Scudo banche, Barnard: "Ma quale vittoria! Fatto per evitare corsa italiani agli sportelli"

01 luglio 2016 ore 16:52, Andrea De Angelis
Ieri è arrivata per Matteo Renzi e per l'Italia la "vittoria" sulle banche. La commissione europea ha annunciato di aver concesso all'Italia la possibilità di attivare una garanzia pubblica sui debiti delle banche per sostenerle, qualora ce ne fosse la necessità. Un super scudo che potrà arrivare fino a 150 miliardi di euro, da attivare all'evenienza. Ma qualcuno la definisce una vittoria agrodolce, con possibili ripercussioni anche negative nel lungo periodo. IntelligoNews ne ha parlato con Paolo Barnard...

La notizia è positiva o negativa per l'Italia? I pareri sono contrastanti...
"La notizia è assolutamente negativa. Il terrore che si nasconde dietro a questo provvedimento che ha scavalcato la Merkel è che in Italia ci sia il cosiddetto bank run, ovvero la corsa agli sportelli. Nelle stanze che contano si sa che abbiamo 360 miliardi di buchi bancari, con un calcolo semplice si capisce che le banche italiane sono fallite. Non stanno fallendo, ma sono già fallite. Ciò che non viene detto sui giornali è che in Europa si considera anche la posizione delle piccole banche italiane. La ridicolaggine di questo provvedimento per me è il suo essere teorico per 150 miliardi, quando siamo esposti a buchi per 360. E che oltretutto si applica alle cosiddette banche solventi, quelle considerate in buone condizioni. Si vuole evitare il panico del pubblico, non quello degli investitori". 

Cosa dicono gli investitori?
"Il panico degli investitori già c'è stato. In un anno le banche italiane hanno perso più del 50% della loro capitalizzazione, mentre le altre banche messe male in Europa ne hanno perso meno di un terzo. Vuol dire che gli investitori avevano già capito la situazione".

Scudo banche, Barnard: 'Ma quale vittoria! Fatto per evitare corsa italiani agli sportelli'
Quali sono le sue fonti?
"Le fonti sono la Bce, il Financial Times. Sono dati che non vengono divulgati al pubblico. Lo dico con certezza, questi dati li ho portati da Paragone da mesi, a Rete 4 venerdì scorso. Noi abbiamo buchi per 360 miliardi di euro". 

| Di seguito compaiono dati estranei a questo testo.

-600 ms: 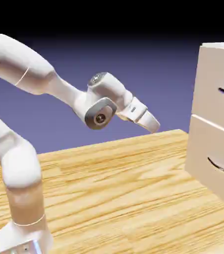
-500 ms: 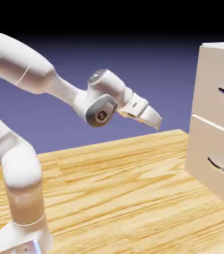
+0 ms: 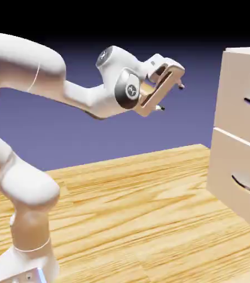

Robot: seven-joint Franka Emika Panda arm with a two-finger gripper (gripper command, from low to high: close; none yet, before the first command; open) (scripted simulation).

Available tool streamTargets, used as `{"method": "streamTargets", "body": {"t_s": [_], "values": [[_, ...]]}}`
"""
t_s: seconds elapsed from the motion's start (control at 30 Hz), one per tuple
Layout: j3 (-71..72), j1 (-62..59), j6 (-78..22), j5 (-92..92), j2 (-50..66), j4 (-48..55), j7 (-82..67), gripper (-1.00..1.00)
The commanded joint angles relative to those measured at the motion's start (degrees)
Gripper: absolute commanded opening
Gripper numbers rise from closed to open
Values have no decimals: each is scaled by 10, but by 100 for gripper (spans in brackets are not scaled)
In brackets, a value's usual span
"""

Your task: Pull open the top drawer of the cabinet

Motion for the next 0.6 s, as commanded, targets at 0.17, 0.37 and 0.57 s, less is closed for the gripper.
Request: {"method": "streamTargets", "body": {"t_s": [0.17,0.37,0.57], "values": [[-87,96,-15,-150,-12,56,-136,0],[-174,193,-30,-299,-23,111,-273,0],[-261,289,-45,-449,-35,167,-409,0]]}}
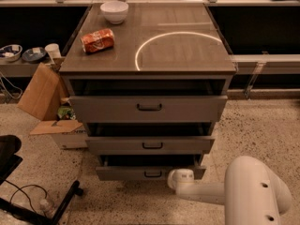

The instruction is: Close bottom drawer

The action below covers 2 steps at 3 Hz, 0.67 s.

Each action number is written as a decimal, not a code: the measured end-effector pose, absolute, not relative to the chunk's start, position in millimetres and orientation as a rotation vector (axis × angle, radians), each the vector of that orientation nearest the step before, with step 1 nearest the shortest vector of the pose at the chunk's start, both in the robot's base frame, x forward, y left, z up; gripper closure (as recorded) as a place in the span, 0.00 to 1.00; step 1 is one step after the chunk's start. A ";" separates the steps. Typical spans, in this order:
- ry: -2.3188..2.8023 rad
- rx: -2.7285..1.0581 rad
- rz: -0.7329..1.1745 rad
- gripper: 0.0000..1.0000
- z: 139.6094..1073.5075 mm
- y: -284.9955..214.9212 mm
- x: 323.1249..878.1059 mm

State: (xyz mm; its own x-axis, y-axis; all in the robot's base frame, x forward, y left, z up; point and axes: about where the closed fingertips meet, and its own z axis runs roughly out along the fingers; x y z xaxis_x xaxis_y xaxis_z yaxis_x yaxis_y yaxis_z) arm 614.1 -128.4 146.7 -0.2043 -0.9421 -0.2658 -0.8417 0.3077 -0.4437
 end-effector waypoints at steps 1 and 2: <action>2.085 -1.529 -0.308 1.00 148.5 -140.9 652.9; 2.083 -1.505 -0.315 1.00 145.8 -142.5 671.5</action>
Offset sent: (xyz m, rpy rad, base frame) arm 0.1302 -0.0224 -0.0091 0.0425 -0.1174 -0.0940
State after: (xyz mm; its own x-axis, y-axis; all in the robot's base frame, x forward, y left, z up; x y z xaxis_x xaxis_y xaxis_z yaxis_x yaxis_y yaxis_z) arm 671.5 -142.5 145.8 -0.2259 -0.9295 -0.2915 -0.8017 0.3474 -0.4863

Il singolo risparmiatore deve preoccuparsi, oppure con un simile provvedimento può tirare un sospiro di sollievo?
"Questa cosa è per evitare il panico del pubblico. Un provvedimento teorico con un ammontare che è meno della metà del reale buco italiano, che si applica solo su banche solventi e sui creditori senior. Ma i creditori junior chi li garantisce? Nessuno".

C'è un legame tra questo e la Brexit?
"Il legame con Brexit è di, diciamo così, urgenza precipitata mentre precipitava. C'è un'urgenza che stava precipitando, da oltre un anno gli investitori stanno scappando dalle banche italiane. Brexit ha precipitato cose che stavano già precipitando. I buchi bancari italiani sono iniziati storicamente quando Draghi era alla Banca d'Italia, non diamo la colpa a Brexit". 

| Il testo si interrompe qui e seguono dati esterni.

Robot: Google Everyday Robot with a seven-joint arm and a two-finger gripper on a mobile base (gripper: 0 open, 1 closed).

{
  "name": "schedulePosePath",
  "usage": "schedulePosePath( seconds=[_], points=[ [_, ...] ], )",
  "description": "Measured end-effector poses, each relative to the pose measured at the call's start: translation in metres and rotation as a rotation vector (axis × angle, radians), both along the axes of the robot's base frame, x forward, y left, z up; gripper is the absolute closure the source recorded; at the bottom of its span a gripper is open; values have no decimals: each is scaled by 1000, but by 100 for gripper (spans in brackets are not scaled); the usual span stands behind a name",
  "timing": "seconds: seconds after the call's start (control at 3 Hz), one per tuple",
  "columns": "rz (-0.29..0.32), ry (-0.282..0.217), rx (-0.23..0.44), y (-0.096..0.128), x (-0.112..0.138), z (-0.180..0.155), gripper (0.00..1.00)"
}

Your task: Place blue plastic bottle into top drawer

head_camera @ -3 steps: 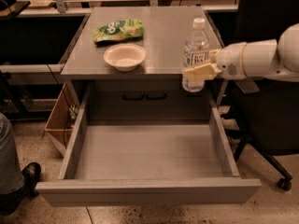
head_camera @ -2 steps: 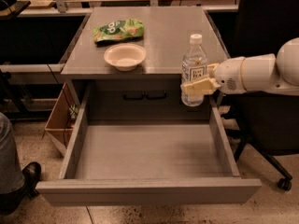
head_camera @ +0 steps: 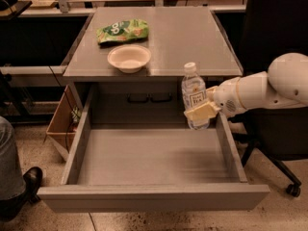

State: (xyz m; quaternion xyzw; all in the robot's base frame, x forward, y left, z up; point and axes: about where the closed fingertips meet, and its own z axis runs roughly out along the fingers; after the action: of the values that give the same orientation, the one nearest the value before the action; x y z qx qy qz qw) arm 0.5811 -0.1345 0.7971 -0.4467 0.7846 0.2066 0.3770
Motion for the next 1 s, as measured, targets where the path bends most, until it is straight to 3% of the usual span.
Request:
schedulePosePath(
  seconds=[1.0],
  points=[
    [-2,211,-427,5,1,-113,100]
  ],
)
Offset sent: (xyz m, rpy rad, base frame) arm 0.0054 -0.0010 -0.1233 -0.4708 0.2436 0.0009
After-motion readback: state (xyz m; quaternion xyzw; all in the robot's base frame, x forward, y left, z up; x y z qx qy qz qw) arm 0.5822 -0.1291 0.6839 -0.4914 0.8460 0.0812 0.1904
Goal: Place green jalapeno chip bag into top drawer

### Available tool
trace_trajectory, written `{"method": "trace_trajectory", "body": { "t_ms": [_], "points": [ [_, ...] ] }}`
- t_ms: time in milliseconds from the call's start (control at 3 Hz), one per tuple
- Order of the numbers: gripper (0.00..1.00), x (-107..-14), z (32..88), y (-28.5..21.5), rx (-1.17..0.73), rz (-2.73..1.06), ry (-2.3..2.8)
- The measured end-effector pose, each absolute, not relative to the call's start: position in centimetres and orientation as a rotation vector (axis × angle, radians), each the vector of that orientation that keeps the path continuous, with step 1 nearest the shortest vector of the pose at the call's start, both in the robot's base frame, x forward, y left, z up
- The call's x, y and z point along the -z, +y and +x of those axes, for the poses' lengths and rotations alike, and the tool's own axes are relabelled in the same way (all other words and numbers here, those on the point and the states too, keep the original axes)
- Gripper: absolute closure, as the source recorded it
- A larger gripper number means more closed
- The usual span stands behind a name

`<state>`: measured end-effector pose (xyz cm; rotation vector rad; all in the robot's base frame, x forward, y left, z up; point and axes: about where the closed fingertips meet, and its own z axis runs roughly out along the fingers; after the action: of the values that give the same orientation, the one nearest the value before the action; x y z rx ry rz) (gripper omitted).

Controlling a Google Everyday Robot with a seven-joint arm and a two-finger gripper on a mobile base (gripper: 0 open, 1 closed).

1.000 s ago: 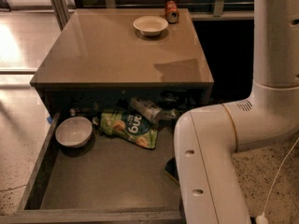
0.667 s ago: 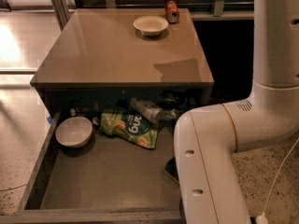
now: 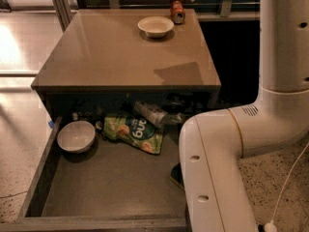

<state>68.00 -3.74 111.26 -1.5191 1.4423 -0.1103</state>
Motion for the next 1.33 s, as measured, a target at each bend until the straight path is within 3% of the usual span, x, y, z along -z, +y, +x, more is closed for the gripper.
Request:
{"method": "trace_trajectory", "body": {
  "t_ms": [1333],
  "points": [
    [1.0, -110.0, 61.0, -8.3, 0.066, -1.507, 1.504]
  ]
}}
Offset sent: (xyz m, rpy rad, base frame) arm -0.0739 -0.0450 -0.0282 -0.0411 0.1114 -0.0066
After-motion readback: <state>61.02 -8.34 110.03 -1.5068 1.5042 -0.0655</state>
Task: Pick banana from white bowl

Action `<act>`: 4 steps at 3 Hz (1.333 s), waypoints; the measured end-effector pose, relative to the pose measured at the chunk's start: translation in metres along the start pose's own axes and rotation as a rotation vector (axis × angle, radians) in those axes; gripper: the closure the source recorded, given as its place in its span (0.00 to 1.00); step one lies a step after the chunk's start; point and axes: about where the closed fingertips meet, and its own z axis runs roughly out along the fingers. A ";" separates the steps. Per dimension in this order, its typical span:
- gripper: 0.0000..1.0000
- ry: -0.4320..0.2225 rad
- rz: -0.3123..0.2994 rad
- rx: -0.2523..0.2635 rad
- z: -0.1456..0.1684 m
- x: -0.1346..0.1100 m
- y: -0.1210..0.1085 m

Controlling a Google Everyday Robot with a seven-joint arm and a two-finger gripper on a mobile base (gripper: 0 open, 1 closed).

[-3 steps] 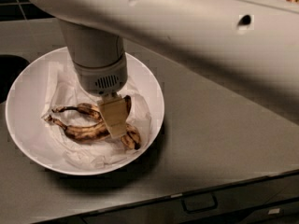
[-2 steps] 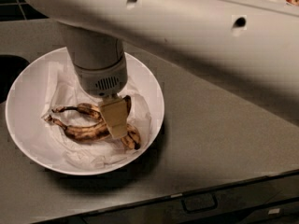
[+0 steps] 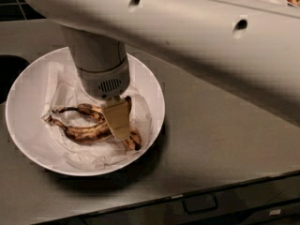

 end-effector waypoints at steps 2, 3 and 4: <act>0.47 0.014 0.005 -0.017 0.003 0.005 0.003; 0.69 0.014 0.005 -0.017 0.003 0.005 0.003; 0.92 0.014 0.005 -0.017 0.003 0.005 0.003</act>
Offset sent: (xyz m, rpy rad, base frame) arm -0.0056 -0.0203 -0.0097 -0.0809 0.0548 -0.0132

Quali mosse si aspetta da domani?
"Non esiste in Europa un asset, cioè un qualsiasi bene finanziario che stia in piedi da solo se la Bce di Mario Draghi non garantisce di poterlo comprare. Vi rendete conto cosa significa? In un'economia sana, poniamo vent'anni fa gli Stati Uniti o il Giappone, gli asset si sostenevano sulle leggi di mercato. Li compravano, li vendevano. Ora l'Europa è in condizioni tali che se non ci fosse Draghi a dire che compra i vari asset assicurando i mercati, cosa totalmente innaturale in un'economia di mercato, l'Europa sarebbe già fallita. Sarebbe considerata l'Africa. Allora cosa si deve aspettare l'Italia in un'Europa del genere? Solo di andare peggio. Per questo io personalmente dico di andarcene da questa Europa. Siamo attaccati alla caviglia a una tonnellata di cemento che precipita nell'oceano".